- _Your assignment_
Whichever lines of the entries hold the word "frame" should be identified and copied.

- _The data_
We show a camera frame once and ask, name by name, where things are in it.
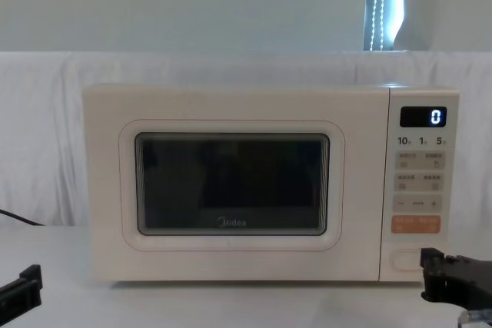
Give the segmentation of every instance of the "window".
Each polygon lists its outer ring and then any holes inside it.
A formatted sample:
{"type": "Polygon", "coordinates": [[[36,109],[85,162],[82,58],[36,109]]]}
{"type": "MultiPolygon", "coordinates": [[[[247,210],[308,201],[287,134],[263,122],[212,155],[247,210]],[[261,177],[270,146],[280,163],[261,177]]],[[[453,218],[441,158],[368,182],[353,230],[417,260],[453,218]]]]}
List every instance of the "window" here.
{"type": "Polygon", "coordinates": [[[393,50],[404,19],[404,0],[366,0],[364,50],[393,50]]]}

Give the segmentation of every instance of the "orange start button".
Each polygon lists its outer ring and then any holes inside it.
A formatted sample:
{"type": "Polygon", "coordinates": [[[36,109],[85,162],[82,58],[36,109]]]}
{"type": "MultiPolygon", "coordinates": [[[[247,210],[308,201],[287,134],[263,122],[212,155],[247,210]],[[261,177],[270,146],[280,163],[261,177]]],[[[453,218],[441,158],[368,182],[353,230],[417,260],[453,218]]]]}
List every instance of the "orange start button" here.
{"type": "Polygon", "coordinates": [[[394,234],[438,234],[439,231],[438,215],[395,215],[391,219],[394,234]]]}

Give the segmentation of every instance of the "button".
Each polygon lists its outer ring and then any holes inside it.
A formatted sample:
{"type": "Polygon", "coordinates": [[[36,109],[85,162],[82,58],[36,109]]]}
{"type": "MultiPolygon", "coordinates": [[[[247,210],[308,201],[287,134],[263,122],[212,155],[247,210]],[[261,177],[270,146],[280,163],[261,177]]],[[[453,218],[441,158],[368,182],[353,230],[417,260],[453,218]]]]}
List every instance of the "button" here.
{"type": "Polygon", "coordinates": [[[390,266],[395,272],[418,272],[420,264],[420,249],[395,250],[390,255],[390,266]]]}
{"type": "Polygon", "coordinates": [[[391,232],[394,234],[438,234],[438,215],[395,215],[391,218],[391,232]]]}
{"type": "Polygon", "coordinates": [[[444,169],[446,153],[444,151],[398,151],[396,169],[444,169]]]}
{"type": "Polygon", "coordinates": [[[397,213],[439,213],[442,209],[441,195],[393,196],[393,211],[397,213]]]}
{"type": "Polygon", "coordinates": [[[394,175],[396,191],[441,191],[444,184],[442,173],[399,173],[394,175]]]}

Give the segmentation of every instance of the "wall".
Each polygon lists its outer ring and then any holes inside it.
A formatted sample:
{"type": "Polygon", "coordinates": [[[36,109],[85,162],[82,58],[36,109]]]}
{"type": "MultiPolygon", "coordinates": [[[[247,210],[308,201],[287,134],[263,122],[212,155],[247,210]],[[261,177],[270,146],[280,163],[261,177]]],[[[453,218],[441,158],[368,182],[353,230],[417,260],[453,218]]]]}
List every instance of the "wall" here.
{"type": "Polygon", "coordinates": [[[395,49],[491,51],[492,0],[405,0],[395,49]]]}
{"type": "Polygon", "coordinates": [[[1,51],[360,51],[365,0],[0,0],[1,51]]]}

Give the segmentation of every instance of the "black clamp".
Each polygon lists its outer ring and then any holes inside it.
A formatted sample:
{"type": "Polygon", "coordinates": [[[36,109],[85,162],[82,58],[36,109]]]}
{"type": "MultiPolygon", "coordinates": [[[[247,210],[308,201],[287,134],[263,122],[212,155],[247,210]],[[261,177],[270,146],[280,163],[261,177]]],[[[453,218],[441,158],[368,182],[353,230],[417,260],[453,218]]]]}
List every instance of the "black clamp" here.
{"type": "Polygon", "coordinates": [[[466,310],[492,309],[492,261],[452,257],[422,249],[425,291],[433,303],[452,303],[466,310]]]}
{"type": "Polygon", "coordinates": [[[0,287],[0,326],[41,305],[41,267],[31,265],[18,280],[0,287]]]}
--
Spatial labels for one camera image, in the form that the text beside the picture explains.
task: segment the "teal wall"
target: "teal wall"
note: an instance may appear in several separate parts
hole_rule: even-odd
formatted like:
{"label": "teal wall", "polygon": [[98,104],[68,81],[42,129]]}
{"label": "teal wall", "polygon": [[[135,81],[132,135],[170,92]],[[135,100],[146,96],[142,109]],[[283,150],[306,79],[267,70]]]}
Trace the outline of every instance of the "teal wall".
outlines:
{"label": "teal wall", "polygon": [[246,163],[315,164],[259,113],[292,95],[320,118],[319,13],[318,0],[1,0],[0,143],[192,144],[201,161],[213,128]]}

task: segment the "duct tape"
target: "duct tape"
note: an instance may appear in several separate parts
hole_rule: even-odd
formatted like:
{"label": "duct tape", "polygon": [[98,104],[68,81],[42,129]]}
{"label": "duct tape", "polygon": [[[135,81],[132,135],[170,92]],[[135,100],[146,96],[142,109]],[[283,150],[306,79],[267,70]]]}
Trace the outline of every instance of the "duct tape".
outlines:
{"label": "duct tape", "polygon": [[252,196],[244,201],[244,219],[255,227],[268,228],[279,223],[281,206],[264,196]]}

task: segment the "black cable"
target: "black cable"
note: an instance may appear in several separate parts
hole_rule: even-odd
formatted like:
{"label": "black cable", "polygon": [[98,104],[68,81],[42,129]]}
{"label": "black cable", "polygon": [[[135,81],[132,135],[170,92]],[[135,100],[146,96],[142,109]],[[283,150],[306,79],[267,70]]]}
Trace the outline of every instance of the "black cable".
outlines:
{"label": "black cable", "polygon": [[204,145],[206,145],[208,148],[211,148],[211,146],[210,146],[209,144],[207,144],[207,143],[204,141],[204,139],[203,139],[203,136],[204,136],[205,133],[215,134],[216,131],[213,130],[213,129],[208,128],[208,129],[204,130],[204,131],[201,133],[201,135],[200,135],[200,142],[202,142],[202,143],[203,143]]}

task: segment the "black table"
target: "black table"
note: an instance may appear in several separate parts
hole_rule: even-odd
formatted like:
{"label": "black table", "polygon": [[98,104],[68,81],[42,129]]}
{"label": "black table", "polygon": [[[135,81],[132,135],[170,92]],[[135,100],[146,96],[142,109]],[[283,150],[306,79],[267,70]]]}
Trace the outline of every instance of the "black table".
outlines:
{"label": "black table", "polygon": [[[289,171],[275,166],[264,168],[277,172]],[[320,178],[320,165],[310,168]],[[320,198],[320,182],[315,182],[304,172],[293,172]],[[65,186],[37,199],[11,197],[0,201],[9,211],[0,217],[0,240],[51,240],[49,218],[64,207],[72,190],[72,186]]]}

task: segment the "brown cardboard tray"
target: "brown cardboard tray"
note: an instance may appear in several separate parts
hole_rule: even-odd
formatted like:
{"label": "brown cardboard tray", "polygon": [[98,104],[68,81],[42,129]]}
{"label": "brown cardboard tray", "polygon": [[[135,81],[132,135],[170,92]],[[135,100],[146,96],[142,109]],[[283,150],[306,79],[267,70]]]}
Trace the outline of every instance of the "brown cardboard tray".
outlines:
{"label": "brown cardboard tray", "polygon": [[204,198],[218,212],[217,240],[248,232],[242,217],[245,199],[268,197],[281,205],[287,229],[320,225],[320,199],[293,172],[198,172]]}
* * *
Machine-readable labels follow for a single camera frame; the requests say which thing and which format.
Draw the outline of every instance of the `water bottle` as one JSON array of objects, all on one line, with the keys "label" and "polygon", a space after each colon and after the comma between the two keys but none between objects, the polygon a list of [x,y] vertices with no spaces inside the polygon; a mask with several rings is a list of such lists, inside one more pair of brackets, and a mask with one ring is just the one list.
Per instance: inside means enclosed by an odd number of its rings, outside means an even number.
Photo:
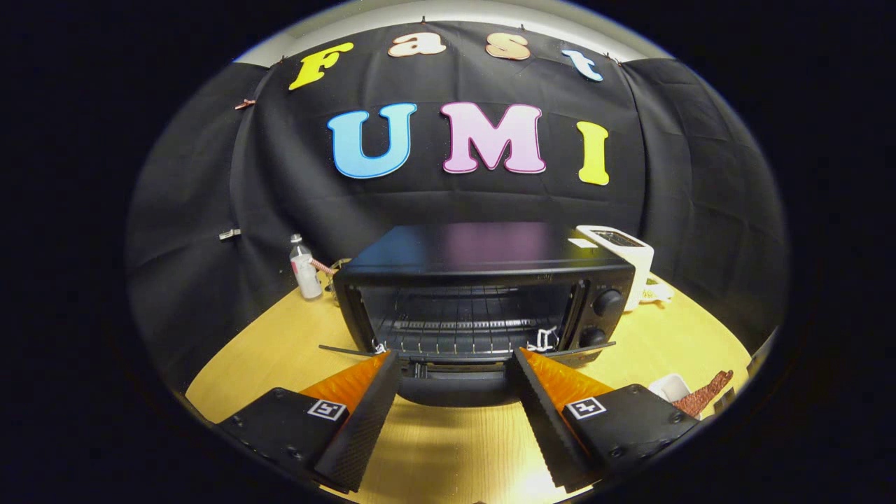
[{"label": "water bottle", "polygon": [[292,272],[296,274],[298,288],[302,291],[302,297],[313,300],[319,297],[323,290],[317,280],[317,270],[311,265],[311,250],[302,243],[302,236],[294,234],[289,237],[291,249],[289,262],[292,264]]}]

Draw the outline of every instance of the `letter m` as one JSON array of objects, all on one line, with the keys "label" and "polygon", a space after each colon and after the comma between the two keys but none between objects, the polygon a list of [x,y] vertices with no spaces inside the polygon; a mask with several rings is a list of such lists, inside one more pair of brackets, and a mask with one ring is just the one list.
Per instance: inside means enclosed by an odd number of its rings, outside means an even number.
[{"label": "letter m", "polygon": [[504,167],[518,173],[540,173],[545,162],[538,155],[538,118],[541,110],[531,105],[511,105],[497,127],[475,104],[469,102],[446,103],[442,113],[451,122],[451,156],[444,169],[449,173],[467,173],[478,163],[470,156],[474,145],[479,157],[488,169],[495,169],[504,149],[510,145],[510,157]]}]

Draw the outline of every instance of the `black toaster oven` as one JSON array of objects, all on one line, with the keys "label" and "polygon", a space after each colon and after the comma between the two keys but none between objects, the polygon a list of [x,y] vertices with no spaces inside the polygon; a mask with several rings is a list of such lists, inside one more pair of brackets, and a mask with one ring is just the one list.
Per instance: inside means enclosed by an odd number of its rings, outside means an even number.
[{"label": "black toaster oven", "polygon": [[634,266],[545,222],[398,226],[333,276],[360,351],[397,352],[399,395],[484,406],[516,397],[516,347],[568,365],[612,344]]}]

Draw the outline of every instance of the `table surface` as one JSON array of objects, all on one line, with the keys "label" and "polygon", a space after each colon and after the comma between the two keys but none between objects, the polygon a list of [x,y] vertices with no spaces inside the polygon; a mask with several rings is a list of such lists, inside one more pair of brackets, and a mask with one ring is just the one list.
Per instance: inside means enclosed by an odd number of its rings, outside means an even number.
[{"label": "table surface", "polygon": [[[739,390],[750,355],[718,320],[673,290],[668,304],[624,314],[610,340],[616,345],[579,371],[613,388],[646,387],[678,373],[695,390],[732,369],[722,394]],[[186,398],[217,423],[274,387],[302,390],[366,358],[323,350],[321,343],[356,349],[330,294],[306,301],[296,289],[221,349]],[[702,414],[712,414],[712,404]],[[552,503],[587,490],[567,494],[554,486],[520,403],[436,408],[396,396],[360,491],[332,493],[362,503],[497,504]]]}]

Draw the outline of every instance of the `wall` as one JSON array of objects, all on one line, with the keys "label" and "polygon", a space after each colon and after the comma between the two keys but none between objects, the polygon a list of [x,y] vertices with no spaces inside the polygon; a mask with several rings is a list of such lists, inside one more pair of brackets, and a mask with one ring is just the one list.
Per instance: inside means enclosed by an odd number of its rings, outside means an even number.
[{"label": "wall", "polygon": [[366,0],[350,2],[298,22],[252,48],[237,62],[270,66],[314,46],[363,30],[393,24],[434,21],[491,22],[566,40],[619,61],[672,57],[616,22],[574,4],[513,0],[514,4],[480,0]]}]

- _Completed exercise_
We show a camera frame once and ask, name by name, where things are in it.
Machine-readable labels follow for a single camera frame; the requests say which thing and which format.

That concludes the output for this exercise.